Work required:
If a line in the data has the string "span", please show it.

Provided material:

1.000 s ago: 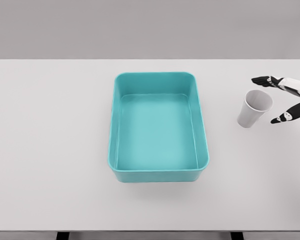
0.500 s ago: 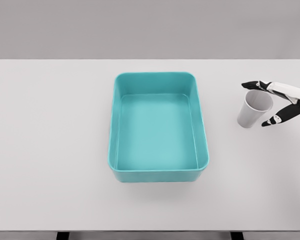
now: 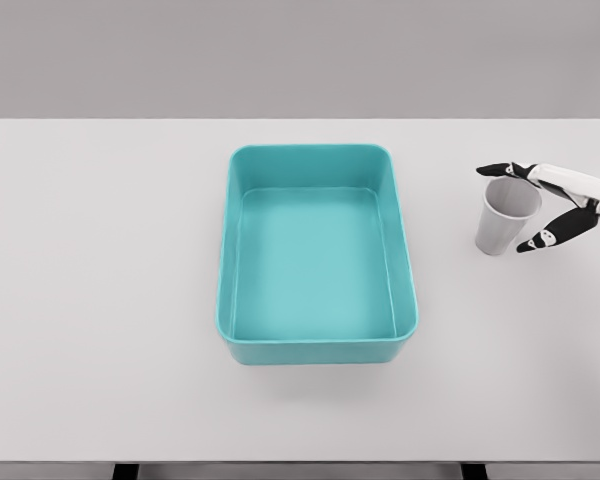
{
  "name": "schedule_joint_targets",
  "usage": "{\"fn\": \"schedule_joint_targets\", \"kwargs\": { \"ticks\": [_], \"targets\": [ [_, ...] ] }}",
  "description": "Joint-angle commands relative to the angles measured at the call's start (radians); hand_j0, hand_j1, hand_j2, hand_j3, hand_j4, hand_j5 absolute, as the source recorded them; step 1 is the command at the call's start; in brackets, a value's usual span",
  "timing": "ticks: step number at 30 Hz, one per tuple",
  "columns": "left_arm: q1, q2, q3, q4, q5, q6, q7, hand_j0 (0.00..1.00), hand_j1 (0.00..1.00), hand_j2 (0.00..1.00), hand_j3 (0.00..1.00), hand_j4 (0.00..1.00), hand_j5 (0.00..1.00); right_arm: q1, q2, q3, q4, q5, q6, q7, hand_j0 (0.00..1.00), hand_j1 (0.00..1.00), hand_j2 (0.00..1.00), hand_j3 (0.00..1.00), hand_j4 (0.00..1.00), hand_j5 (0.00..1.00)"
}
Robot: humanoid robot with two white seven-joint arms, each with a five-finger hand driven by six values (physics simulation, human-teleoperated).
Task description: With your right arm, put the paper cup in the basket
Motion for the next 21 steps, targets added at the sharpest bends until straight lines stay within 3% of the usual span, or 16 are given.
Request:
{"fn": "schedule_joint_targets", "kwargs": {
  "ticks": [1,4,7,21],
  "targets": [
    [0.0,0.0,0.0,0.0,0.0,0.001,0.0,1.0,1.0,1.0,1.0,1.0,1.0,0.0,-0.002,0.003,-0.01,0.005,-0.002,0.007,0.95,0.95,0.95,0.95,0.95,0.95],
    [0.0,0.0,0.0,0.0,0.0,0.001,0.0,1.0,1.0,1.0,1.0,1.0,1.0,0.0,0.0,0.001,-0.01,0.005,-0.002,0.007,0.74,0.74,0.74,0.74,0.74,0.74],
    [0.0,0.0,0.0,0.0,0.0,0.0,0.0,1.0,1.0,1.0,1.0,1.0,1.0,0.0,0.001,0.0,-0.025,0.005,-0.003,0.007,0.64,0.64,0.64,0.64,0.64,0.64],
    [0.002,0.0,0.0,0.0,0.0,0.001,0.0,1.0,1.0,1.0,1.0,1.0,1.0,-0.008,-0.005,-0.017,-0.075,0.007,-0.017,0.007,0.65,0.65,0.65,0.65,0.65,0.65]
  ]
}}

Task response:
  "description": "Joint-angle commands relative to the angles measured at the call's start (radians); hand_j0, hand_j1, hand_j2, hand_j3, hand_j4, hand_j5 absolute, as the source recorded them; step 1 is the command at the call's start; in brackets, a value's usual span",
Motion for the next 21 steps, targets added at the sharpest bends until straight lines stay within 3% of the usual span, or 16 are given.

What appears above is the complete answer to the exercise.